Can one-fathom cruelty as offensive as this? There are those who pretend to
“help” the farmers in need but the financial arrangement is such that in the
medium term, the poor farmer will be so much buried in obligations that he is
forced to give up his land as payment.
We have heard of those who are now landed “oligarchs” precisely by “helping”
farmers this way.
LGUs should start buying palay at P20 per kilo (average) to stop these greedy
traders.
Dar said LGUs, after all, are autonomous and mere resolution of their local
legislative bodies can authorize the LGU officials to borrow from LandBank and
buy palay from farmers at P15 to P17 per kilo (above production cost) and certainly
way above the “criminal” rate of P8 per kilo.
It is important the government acts with dispatch because the so-called Rice
Competitiveness Enhancement Fund (RCEF) of P10 billion will still be
implemented only in the 2020 budget of the DA.
The P10-billion funds to be distributed to the aggrieved farmers are without
interest for six years but their usage is limited to just seed distribution and
machinery.
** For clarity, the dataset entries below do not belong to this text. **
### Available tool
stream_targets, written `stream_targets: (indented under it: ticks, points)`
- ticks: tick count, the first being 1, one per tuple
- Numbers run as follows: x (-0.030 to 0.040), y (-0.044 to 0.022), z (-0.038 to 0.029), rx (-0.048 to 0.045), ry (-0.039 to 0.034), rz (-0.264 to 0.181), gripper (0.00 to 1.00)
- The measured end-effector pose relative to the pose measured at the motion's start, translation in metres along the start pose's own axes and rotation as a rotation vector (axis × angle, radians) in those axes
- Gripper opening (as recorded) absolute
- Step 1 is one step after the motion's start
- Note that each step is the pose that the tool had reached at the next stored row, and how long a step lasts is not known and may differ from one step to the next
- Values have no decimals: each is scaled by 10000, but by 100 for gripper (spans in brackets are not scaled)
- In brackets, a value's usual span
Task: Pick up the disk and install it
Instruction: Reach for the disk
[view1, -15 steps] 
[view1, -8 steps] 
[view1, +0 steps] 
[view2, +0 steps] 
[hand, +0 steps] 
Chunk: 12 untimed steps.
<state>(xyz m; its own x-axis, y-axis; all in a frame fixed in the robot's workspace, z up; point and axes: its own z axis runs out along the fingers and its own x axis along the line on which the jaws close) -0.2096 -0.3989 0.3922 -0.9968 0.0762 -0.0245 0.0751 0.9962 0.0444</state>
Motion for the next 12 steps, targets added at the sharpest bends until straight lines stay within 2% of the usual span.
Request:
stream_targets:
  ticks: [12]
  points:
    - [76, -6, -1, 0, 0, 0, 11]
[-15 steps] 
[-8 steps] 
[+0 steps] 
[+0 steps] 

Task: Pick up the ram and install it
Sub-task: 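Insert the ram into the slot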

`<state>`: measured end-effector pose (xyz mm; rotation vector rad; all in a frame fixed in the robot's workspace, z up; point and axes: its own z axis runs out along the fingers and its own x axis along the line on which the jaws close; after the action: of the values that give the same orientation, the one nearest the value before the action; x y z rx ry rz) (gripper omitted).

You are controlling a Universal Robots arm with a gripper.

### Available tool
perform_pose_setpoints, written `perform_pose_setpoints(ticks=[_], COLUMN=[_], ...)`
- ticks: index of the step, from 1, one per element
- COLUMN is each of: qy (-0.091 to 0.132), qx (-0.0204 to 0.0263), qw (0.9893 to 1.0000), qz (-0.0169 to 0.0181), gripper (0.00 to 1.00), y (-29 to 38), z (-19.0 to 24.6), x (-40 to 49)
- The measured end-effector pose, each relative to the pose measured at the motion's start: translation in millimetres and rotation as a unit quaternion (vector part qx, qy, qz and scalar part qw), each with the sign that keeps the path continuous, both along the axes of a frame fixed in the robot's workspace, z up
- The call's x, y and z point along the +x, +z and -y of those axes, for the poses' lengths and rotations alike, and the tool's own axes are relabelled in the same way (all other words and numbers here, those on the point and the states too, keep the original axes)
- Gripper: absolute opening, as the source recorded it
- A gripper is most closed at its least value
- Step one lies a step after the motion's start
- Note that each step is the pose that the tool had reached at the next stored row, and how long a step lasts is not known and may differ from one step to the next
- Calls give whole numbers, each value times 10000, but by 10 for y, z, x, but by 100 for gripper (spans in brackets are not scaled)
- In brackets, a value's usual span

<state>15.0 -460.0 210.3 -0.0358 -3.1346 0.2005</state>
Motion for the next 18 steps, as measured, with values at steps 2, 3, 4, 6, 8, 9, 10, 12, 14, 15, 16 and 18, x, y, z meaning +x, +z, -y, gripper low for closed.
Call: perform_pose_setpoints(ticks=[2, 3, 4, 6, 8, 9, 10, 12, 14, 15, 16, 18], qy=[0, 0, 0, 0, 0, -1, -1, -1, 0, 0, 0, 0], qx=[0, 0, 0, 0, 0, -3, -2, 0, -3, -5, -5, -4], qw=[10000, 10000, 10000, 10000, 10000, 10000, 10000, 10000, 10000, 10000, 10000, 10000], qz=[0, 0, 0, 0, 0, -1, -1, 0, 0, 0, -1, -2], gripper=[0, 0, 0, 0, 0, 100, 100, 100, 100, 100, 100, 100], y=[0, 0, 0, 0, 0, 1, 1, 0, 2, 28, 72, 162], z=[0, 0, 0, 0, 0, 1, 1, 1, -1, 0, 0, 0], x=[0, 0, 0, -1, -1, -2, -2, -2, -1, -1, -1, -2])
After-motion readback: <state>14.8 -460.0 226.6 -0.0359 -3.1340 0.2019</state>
What about working capital?
After helping the farmers from the above, will be RTL benefit the rice-eating
populace of over 100 million Filipinos? Yes, but not yet perfectly now.
The government buying palay priced at P20 to P22 per kilo for now, therefore,
would be of big help. With retail price currently at P38 per kilo, there are enough
margins to be shared among the trader, retailer and even the government to pay
for LandBank’s interest.
The point is that government must have the correct moral posture-of placing its
heart nearest the interest of the poorest sectors of society, which include our
millions of rice-industry dependent Filipinos.